Archive of Posts from November 2006

Gift Idea for new digital photographers

O'Reilly just published a digital media gift guide via press release, and it includes a bunch of great books for the MP3 and digital photo crowd. But they left out one item, imho. (Warning, what is about to follow is blatant self-promotion—but I still think it's a good idea.) If someone you know is getting a new digital camera (or receiving a digital camera or cameraphone for the first time), give them the ultimate accessories: a Flickr Pro account and a copy of Flickr Hacks. Digital cameras should ship with some sort of pipeline to Flickr. And until they do, you can encourage sharing with the account and get them up to speed with almost everything Flickr can do with the book. (This is my own digital media press release.)

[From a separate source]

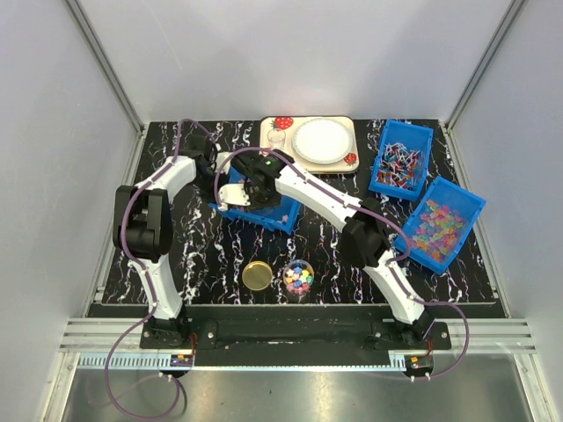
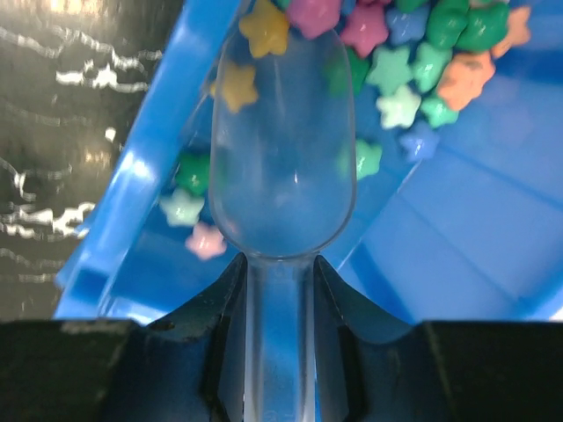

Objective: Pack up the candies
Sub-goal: Scoop the fake candies from the storage box.

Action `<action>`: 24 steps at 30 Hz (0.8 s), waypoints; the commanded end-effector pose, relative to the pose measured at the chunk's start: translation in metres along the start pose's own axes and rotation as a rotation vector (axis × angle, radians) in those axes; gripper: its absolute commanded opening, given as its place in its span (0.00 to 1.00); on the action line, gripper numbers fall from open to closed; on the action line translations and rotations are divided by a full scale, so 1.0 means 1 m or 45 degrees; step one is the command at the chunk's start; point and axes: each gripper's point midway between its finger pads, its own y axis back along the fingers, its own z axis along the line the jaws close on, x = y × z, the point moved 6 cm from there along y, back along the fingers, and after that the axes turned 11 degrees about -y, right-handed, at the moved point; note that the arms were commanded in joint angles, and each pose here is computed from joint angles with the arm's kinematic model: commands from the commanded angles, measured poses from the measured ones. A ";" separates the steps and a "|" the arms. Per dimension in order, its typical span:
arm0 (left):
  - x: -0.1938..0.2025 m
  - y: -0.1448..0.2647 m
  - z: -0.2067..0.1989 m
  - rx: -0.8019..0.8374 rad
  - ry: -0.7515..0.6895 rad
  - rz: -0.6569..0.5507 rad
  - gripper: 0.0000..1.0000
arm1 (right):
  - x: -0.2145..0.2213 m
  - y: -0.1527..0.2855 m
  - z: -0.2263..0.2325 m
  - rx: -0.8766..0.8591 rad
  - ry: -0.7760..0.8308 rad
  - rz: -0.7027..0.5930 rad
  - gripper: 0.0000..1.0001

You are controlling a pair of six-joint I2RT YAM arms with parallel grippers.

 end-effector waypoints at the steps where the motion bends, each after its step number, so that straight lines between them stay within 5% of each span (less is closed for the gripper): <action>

And speaking of Flickr Hacks, co-author Jim Bumgardner recently joined Yahoo. He'll be doing his brand of audio and visual Flash hackery for Yahoo Music. Congrats, Jim! (And Yahoo!)

Update (12/18): Flickr added a Flickr Gifts page, and Paul Stamitiou put together a Flickr Gift Guide for the Flickrist in your life. (Alas, no mention of Flickr Hacks—but you know better!)

RAID Mirroring on a Mac Pro

A couple weeks ago I walked into my office, turned on my monitor, and saw a gray screen. Odd, I thought. Rebooted. Same gray screen. Rebooted. Nothing but gray.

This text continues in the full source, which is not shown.